The _first_ argument here in favor of the train is: Avoid the Airport. Which, as we have seen, you can’t really do if you need to rent a car at your destination. But also this:

“The unpredictability and endless shenanigans encountered at the airport can be avoided altogether by taking the train. Train travel is far more predictable than flying, with fewer steps required from inception to completion, fewer encounters with people and protocols, and the freedom to bring along that life-giving bottle of water.”

You can avoid going through security when you go to the airport to rent a car, it is true. And yet, these two sentences feel exceptionally cruel.

The second argument is superior service:

“ On the train, the mood tends to be lighter and more laidback. The illusion of safety is not at the forefront, the dining car serves drinks, and the restroom is always open for business.”

No dining cars in a lot of trains. The point about the restroom is fair — no seatbelt sign on the train. I’m not sure what to say about the mood, other than to observe that a lot of that comes down to whether or not everyone showed up to work the car and shift you are riding on. Because if they didn’t the people who are there will be stressed, exactly as you would expect.

Third argument: “First class is attainable.” Well, it is on short-haul domestic flights too, and first class in a train means nothing on an overnight if you don’t get sleeping accommodations and those are more expensive than first class on the much shorter duration flight equivalent. Third argument is just a lie.

Better views, fewer fees, more leg room: all true. Less pre-travel time: true, but misleading.

“Less post travel time.” Again, cruel!

“Airports tend to be located far outside of a city, therefore additional transport is required to complete your journey. One huge perk of the train is that it stops right in the city center, cutting down, or eliminating the need for subsequent time and money to reach your final destination.”

I agree, if your goal is to go to a city and not drive around at all while on your trip, then a train to your city is better in terms of post-travel time. That’s a lot of ifs.

#11 is an absolute lie: “stay on schedule”. Weird paragraph backing it up, too.

A bunch of stuff about the restrooms being bigger, being able to walk around, less turbulence or at least you are still on the ground and similar. The stuff about train stations being better than airports, really? That’s a short list of train stations that can be said about.

Next!
walkitout: (Default)
2024-01-27 12:59 pm

National Transit Map and the General Transit Feed Specification Standard

I promise you nothing about rental cars here!

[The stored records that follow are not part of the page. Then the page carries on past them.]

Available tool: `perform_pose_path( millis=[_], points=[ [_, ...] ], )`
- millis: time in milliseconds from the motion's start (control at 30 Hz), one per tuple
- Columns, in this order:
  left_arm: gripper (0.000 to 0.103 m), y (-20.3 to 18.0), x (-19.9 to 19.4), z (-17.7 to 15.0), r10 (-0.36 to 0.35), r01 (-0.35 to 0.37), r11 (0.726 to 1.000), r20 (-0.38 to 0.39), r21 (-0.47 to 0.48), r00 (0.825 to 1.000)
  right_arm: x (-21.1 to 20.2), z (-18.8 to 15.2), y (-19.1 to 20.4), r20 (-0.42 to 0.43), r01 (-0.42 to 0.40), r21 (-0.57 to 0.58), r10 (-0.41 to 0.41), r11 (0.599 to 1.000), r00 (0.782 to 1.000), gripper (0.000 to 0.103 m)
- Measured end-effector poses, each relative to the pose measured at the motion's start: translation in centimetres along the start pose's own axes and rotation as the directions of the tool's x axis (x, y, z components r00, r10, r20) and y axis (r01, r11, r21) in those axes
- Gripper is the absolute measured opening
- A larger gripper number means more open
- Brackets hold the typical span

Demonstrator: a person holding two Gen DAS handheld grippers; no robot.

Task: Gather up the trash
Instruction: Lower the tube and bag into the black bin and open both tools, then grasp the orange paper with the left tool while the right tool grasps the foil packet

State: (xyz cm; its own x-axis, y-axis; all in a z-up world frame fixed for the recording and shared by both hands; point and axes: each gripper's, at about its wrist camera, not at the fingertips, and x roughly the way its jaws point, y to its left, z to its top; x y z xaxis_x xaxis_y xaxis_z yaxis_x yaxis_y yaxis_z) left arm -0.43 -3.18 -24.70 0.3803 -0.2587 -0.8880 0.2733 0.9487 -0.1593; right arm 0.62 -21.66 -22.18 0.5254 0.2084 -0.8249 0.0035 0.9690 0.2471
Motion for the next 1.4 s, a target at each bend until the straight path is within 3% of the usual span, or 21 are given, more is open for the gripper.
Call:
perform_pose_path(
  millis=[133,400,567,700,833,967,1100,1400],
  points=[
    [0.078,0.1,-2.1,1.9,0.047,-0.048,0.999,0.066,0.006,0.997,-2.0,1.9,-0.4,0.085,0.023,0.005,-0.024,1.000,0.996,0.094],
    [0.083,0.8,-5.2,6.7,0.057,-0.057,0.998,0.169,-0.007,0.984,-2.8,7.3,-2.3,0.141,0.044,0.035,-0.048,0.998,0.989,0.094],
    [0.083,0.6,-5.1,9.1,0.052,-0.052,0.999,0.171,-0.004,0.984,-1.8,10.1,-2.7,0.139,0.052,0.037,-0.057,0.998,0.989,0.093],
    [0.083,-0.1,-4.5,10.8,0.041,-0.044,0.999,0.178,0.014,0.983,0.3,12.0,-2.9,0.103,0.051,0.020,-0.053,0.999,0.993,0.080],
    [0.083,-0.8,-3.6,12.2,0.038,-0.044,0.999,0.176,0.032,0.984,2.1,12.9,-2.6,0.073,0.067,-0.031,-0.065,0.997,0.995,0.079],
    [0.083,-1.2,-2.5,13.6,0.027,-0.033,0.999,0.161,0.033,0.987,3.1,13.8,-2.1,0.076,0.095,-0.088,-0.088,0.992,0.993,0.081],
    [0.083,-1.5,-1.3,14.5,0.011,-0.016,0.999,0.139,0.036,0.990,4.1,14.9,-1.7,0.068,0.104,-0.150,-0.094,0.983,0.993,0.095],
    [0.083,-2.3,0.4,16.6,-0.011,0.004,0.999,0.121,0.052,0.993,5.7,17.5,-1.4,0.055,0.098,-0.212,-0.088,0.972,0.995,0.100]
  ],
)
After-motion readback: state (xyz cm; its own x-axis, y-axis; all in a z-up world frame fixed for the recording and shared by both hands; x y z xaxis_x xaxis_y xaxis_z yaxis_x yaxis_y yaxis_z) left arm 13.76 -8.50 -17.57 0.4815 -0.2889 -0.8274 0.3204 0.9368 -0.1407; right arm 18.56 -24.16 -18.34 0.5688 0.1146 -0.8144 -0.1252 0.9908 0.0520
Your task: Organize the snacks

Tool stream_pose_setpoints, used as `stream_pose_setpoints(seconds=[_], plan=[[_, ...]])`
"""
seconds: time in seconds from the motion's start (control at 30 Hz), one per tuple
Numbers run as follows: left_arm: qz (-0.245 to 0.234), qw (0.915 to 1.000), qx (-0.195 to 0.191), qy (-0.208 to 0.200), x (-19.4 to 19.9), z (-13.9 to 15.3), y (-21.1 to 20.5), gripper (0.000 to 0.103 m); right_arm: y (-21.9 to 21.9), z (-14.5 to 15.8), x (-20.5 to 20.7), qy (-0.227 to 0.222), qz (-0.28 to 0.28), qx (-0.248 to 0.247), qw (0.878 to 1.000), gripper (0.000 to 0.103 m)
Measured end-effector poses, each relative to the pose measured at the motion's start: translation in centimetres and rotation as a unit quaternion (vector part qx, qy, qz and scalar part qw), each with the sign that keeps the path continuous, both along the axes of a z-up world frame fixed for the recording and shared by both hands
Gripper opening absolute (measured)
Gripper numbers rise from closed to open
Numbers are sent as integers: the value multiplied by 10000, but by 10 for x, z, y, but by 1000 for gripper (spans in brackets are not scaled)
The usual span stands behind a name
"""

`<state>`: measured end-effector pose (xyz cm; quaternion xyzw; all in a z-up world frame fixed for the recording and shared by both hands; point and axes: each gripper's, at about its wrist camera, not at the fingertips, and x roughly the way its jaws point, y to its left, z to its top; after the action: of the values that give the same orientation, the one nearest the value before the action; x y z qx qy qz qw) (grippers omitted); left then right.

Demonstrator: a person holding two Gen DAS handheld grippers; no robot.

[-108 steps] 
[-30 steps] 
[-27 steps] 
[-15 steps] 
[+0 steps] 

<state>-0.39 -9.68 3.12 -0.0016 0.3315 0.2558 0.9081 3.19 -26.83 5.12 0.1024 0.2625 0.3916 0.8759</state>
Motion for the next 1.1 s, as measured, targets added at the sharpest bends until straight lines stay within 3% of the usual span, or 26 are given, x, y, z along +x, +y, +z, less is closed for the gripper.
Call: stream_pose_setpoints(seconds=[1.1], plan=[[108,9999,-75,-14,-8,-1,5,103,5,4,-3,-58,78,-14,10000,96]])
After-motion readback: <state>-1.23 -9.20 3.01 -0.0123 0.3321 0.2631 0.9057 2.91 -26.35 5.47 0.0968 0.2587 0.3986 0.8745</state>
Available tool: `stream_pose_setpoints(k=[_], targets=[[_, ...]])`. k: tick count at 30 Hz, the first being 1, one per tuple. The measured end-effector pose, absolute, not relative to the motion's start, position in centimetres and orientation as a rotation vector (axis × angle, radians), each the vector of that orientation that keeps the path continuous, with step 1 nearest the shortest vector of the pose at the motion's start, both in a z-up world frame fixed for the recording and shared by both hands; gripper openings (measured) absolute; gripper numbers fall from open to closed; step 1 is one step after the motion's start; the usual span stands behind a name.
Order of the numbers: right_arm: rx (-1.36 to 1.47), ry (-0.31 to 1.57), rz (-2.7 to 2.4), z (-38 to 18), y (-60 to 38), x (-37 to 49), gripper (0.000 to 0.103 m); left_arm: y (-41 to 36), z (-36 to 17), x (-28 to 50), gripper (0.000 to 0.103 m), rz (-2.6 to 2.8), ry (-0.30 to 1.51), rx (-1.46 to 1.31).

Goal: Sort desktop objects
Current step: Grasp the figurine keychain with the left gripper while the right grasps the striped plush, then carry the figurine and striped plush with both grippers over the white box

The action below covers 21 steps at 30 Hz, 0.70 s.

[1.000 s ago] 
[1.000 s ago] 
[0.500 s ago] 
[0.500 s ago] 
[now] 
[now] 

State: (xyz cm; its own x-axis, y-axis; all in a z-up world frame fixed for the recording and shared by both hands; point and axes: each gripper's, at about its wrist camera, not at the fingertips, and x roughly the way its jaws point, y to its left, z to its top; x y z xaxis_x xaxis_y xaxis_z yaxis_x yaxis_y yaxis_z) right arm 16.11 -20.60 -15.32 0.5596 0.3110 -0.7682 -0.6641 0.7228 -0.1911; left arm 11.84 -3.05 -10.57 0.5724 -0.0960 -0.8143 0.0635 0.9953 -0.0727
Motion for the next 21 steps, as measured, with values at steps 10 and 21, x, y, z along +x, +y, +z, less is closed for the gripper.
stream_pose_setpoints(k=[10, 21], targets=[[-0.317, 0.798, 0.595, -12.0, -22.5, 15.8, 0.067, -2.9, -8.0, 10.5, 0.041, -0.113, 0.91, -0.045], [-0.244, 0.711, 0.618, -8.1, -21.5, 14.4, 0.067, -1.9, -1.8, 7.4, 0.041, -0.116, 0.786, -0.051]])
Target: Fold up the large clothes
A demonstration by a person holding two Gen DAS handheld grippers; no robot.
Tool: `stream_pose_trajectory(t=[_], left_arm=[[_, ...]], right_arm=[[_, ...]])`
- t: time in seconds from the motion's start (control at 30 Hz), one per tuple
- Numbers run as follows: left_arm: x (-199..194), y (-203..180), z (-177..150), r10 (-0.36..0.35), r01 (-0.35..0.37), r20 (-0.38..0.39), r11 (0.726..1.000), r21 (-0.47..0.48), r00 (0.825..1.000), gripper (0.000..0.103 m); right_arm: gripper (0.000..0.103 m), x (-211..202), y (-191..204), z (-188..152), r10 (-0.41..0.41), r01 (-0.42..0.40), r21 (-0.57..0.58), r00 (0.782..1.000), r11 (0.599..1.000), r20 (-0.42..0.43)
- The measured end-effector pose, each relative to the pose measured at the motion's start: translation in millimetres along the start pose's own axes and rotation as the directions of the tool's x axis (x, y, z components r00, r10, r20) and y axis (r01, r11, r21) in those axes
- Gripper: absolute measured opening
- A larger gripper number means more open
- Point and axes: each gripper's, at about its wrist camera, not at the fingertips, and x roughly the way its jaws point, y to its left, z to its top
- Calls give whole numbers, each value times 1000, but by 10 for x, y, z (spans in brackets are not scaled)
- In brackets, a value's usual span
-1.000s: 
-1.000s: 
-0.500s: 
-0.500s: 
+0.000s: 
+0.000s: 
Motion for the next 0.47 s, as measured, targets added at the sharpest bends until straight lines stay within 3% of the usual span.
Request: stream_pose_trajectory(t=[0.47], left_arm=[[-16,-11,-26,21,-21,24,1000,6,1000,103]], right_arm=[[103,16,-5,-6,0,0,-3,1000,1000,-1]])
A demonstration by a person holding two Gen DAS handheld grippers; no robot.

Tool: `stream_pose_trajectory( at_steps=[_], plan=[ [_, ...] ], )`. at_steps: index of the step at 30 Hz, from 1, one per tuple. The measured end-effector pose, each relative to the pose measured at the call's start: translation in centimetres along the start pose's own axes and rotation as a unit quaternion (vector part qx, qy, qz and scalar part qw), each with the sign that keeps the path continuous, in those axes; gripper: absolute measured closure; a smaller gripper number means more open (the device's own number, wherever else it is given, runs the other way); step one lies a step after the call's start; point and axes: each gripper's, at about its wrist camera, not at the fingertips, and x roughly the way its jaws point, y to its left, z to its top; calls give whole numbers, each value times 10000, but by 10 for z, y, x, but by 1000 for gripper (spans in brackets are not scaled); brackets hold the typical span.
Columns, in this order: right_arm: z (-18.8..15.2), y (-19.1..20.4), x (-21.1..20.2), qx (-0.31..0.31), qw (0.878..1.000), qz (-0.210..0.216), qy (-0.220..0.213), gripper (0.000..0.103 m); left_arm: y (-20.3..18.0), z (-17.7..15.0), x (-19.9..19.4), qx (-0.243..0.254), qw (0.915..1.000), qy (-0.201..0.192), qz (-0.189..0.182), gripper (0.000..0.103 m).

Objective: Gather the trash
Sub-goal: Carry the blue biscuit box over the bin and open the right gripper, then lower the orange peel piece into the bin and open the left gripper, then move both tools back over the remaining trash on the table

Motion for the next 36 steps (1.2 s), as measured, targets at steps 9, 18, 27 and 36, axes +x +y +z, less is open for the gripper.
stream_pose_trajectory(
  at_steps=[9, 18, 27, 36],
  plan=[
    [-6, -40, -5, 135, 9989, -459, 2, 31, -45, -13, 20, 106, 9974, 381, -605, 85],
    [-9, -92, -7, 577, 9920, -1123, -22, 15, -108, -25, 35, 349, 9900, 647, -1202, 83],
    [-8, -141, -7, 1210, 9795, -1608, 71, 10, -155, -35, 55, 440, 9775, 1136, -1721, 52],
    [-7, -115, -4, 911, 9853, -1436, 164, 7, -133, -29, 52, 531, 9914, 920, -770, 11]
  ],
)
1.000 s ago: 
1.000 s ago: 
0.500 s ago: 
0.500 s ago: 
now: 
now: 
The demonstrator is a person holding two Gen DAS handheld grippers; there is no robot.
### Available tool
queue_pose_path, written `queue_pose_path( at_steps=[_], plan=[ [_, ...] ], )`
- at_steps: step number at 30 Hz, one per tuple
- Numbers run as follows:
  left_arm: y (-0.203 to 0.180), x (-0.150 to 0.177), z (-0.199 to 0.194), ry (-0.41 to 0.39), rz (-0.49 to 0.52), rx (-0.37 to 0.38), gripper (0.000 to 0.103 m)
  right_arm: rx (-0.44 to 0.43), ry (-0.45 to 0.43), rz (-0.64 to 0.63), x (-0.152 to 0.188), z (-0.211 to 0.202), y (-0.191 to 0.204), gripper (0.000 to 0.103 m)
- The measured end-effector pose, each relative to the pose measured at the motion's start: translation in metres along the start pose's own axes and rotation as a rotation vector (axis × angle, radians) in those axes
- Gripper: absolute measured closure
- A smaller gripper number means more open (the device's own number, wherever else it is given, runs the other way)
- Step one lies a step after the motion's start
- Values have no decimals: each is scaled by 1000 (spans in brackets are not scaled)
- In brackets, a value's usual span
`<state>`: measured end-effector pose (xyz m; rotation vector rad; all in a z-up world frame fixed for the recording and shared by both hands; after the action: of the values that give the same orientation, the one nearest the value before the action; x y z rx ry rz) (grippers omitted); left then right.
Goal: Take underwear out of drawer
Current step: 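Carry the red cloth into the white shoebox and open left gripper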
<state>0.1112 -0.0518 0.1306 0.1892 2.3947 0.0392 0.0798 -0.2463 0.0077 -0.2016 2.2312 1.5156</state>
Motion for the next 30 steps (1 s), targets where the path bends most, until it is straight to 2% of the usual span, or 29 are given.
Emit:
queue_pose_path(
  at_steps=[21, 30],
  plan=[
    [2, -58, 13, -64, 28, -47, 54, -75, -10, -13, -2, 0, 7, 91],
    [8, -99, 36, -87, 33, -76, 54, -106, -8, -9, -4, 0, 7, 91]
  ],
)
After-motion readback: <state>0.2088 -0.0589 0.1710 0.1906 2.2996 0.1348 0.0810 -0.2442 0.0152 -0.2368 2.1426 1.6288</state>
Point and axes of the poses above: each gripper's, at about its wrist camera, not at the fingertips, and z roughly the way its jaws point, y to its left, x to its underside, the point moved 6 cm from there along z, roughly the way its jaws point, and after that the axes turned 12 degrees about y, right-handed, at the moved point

https://www.bts.gov/national-transit-map

You can get to the map here, read about it, and also learn about the General Transit Feed Specification Standard. The feds are _actually_ working on making it possible to interconnect systems for long distance travel. Up until today, I figured stuff like rome2rio, google maps, moovit and similar were the best we were ever going to see, but this suggests the future could be much better.

Also!

https://geodata.bts.gov/

The national transportation atlas database! I’m pretty sure that the national transit map is a visualization of data in the atlas database, but I’m new to all this so I could easily be wrong.